Saat ini, DPR dan pemerintah masih menggodok revisi Undang-Undang Nomor 7 Tahun 2017 tentang Pemilu. Rancangan perubahan UU itu merupakan salah satu dari 33 RUU yang masuk Program Legislasi Nasional Prioritas 2021.
Setidaknya, di draf revisi UU Pemilu sekarang, Arya melihat, terdapat beberapa pasal yang cukup progresif terkait proses rekrutmen di internal partai. Di Pasal 210 dan Pasal 264, misalnya, secara tegas menyatakan, akan menghukum parpol jika ditemukan praktik mahar dalam proses kandidasi. Sanksinya adalah parpol tidak boleh mencalonkan pada pemilu berikutnya.
”Penerapan pasal ini tentu akan memengaruhi level kompetisi di internal partai. Kalau kompetisinya tinggi dan terbebas dari praktik mahar, maka akan menentukan juga kualitas calon yang terpilih nantinya,” tutur Arya.
Beriringan
Peneliti dari Perkumpulan untuk Pemilu dan Demokrasi Heroik Pratama sependapat dengan Arya bahwa upaya mereformasi sistem pemilu harus dibarengi reformasi parpol. Namun sayangnya, terkait mekanisme seleksi calon, hal tersebut tidak pernah dibahas di setiap revisi Undang-Undang Pemilu.
”Contoh, dulu ada wacana usulan, yang dicalonkan oleh parpol ada masa waktu kader partai, tetapi sekarang menguap begitu saja,” katanya.
Heroik menyinggung bahwa sebelumnya kelompok masyarakat sipil pernah mengusulkan sejumlah mekanisme seleksi calon agar terjadi demokratisasi di internal partai. Seperti di Amerika Serikat, salah satu aspek yang diusulkan adalah proses kandidasi harus melalui pemilihan pendahuluan (primary election) di internal partai. Itu bisa jadi dilakukan secara terbuka dengan melibatkan publik atau tertutup dengan melibatkan anggota partai.
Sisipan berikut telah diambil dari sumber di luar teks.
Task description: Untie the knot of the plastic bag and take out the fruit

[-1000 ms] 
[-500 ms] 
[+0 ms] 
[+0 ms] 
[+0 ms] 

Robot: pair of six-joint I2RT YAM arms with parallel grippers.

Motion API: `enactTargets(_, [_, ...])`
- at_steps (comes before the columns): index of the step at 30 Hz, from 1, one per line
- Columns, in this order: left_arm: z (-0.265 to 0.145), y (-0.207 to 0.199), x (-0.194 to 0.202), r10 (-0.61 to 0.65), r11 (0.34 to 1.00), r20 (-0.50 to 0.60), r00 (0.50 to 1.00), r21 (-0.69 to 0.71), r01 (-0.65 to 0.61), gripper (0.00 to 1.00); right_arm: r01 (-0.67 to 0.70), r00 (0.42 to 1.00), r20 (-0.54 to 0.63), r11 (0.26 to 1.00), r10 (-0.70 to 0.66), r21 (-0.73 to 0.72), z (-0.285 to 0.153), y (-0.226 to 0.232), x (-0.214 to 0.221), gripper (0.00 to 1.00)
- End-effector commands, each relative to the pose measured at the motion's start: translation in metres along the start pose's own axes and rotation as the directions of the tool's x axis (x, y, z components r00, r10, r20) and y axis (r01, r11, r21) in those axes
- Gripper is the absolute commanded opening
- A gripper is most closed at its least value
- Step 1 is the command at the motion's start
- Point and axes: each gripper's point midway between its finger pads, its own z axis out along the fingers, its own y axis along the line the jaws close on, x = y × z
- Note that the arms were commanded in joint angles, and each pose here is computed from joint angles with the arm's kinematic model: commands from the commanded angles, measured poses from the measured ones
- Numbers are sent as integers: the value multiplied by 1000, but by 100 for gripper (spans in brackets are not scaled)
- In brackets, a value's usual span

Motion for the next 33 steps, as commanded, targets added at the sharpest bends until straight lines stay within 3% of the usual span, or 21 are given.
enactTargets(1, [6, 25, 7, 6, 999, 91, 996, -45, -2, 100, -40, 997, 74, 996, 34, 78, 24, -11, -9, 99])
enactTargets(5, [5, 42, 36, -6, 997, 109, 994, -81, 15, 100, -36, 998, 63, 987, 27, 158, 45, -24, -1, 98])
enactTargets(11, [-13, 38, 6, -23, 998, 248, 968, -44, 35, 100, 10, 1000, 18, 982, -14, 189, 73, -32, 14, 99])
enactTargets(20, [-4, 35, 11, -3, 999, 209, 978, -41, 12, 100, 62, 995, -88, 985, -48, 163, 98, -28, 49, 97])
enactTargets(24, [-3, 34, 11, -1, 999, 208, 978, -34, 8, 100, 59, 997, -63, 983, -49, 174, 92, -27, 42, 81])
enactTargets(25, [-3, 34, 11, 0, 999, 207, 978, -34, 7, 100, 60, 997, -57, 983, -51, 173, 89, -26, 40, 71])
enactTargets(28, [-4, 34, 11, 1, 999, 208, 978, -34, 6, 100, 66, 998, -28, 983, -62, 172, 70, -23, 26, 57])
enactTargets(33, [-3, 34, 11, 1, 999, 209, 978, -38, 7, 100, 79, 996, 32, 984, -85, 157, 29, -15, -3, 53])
Kedua, proses kandidasi ditempuh melalui konvensi. Artinya, terdapat sejumlah pakar atau akademisi yang akan mendalami visi-misi calon. Cara ini sudah dilakukan oleh Partai Solidaritas Indonesia (PSI) di Pemilu 2019.
”Regulasi pemilu harus bisa memaksa parpol untuk melakukan proses demokratisasi di internal partai,” tuturnya.
Heroik berpandangan, jika cara pemilihan pendahuluan dan konvensi dianggap akan berdampak pada biaya politik yang mahal, maka partai bisa memakai jalan tengah dengan mengatur secara spesifik syarat rekrutmen yang demokratis. Ketentuan terkait pola rekrutmen yang demokratis dan terbuka di dalam regulasi kepemiluan harus didetailkan, misal melibatkan anggota partai atau secara transparan melibatkan publik.
”Di sisi lain, dalam penentuan calon dapat terjaga, tetapi publik juga bisa melihat proses seleksi dan ada insentif berupa demokratisasi internal partai,” kata Heroik.